Six years later, another suspect in a high-profile Chicago gun murder case killed himself when police closed in. In an eerie coincidence, Bart A. Ross, an electrician from Poland, also targeted Chicago federal judge Joan Lefkow, though he was not linked to the World Church of the Creator, Matthew Hale or Benjamin Nathaniel Smith. In a suicide note, Ross confessed to killing the husband and mother of Judge Lefkow after breaking into their residence. Ross, despite issuing a series of gun threats to his enemies in the medical and legal professions, passed a background check and bought at least one of his weapons legally in the Chicago suburb of Bensenville, said police. Suburban Chicago gun shops, like Chuck's, linked to 1,300 crime guns since 2008, are blamed for many of the criminal guns flooding the Chicago market.

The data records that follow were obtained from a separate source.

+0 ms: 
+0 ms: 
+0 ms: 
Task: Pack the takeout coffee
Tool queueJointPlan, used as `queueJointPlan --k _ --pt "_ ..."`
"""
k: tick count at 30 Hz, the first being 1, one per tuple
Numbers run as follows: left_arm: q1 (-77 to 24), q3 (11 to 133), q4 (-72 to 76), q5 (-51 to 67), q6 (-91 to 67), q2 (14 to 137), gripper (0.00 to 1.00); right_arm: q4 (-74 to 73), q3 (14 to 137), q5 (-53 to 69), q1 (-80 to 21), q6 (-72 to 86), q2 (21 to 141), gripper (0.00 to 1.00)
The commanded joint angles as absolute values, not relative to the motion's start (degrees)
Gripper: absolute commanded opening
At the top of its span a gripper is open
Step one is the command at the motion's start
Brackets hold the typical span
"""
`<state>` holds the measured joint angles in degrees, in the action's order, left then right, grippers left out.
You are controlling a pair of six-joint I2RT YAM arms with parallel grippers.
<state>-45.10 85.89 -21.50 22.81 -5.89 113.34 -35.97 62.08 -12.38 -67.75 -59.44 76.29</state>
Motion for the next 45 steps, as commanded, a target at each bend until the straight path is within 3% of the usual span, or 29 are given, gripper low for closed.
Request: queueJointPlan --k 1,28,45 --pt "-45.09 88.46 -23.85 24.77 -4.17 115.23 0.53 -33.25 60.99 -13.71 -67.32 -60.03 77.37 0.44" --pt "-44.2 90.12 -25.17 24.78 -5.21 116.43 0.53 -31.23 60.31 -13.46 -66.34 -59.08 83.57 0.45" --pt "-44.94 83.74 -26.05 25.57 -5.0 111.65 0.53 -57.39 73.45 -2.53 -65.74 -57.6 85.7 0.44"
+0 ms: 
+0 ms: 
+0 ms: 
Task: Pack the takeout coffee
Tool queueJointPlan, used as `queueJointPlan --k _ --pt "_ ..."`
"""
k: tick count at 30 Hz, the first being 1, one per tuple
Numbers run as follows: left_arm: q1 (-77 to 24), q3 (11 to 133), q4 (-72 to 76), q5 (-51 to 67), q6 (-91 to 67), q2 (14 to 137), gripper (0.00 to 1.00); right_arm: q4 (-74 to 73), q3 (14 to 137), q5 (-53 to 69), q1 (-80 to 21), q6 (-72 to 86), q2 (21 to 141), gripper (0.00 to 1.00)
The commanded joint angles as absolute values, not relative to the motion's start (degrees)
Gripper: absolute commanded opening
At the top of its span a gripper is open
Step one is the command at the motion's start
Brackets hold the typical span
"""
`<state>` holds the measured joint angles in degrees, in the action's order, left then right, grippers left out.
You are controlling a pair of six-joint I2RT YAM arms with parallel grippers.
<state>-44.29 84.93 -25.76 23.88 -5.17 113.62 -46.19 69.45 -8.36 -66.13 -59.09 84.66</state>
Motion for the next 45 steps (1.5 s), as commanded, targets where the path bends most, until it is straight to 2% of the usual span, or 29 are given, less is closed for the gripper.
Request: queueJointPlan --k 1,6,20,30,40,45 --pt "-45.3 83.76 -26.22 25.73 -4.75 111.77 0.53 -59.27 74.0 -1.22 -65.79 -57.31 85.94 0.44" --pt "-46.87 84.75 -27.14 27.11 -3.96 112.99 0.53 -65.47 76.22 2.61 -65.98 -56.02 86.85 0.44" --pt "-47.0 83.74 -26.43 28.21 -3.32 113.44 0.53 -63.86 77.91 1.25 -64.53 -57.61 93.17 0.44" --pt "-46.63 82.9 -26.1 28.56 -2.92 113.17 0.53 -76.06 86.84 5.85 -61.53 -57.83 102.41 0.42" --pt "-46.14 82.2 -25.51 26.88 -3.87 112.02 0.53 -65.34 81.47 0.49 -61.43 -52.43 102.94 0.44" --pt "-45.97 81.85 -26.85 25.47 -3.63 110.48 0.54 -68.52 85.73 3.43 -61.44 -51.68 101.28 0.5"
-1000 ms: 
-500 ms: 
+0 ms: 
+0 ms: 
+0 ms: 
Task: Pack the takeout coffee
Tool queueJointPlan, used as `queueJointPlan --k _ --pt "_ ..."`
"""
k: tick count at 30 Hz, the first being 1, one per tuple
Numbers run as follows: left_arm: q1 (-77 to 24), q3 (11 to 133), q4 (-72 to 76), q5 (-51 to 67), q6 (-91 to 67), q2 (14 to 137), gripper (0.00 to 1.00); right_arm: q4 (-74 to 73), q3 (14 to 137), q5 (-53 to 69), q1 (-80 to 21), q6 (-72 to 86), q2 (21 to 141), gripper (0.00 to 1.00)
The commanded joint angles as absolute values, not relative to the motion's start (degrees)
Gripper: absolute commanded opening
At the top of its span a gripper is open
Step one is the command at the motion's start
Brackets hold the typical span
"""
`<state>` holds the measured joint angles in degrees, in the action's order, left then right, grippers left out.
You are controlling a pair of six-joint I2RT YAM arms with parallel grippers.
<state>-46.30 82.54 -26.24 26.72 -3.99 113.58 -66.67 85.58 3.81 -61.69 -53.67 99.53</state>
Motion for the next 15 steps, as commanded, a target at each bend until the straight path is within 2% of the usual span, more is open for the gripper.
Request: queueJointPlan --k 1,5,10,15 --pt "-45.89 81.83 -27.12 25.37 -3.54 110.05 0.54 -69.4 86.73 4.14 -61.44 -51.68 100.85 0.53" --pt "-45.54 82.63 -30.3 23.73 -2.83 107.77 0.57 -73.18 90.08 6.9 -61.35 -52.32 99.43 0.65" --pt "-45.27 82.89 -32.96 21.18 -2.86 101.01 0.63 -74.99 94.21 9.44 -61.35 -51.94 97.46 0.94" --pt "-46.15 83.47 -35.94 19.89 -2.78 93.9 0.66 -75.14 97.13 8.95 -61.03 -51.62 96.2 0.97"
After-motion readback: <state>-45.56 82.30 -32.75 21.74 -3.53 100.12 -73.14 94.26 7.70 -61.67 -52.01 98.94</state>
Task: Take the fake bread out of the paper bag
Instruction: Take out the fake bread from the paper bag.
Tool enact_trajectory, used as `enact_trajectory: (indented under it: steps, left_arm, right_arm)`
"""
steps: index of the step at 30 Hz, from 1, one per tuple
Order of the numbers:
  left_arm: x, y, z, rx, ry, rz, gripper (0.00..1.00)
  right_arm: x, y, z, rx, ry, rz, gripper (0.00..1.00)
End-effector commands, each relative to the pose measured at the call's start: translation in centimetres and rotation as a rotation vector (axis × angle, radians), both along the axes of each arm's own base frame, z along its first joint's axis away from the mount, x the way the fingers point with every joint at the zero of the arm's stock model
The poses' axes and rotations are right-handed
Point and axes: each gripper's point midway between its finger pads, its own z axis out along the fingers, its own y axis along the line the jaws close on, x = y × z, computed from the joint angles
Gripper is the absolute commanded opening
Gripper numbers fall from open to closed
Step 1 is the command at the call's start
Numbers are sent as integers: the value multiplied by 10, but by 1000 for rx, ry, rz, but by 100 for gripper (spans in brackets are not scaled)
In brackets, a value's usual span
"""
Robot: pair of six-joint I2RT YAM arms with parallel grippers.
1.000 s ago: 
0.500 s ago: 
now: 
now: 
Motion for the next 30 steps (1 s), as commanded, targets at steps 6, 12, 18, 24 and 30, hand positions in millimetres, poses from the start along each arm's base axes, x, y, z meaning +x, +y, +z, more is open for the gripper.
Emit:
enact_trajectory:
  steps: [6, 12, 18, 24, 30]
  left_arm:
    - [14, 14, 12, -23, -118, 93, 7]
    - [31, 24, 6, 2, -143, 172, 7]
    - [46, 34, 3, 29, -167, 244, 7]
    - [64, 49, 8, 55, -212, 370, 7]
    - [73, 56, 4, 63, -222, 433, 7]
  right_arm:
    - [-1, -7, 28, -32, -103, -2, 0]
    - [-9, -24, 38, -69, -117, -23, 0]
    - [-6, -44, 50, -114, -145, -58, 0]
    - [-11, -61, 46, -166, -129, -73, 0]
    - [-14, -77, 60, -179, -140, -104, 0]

Finally, Chicago just commemorated 25 years since another legal gun owner issued death threats, killed people and then killed herself. Laurie Dann was investigated by authorities in three states for repeated threats to kill people and even stabbed her ex-husband with an ice pick. Yet Dann had no trouble purchasing Smith & Wesson .357 Magnum, telling the salesman that she needed it for self-defense. Thank you, NRA. Let's enforce existing laws.

The 30-year-old former babysitter shot six students at an elementary school in an affluent Chicago suburb, one of whom died, and another man. The police knew she was armed and "unsuccessfully tried to persuade Dann and her family that she should give up the gun," according to news reports.

Dann mailed arsenic-laced snacks to former acquaintances and her psychiatrist and started fires at a Winnetka home and a different school from the one she shot up. "Laws Failing To Keep Guns Out Of Hands Of Disturbed" and "Suspect Had History Of Bizarre Acts," wrote the Chicago Tribune. Who has heard that before?

Twenty-five years after Dann's rampage and eight years after Ross', violent criminals still sail through background checks, including those who threaten to kill. Fourteen years after Byrdsong's murder, illegal gun dealers flourish thanks to gratuitous laws the
NRA has pushed through to protect them, largely behind the public's back.

Clearly "voter power" will not pry lawmakers out of the NRA's cold dead hands but "consumer power" can and will. Ninety percent of the nation wants universal background checks and the fight is moving into the marketplace.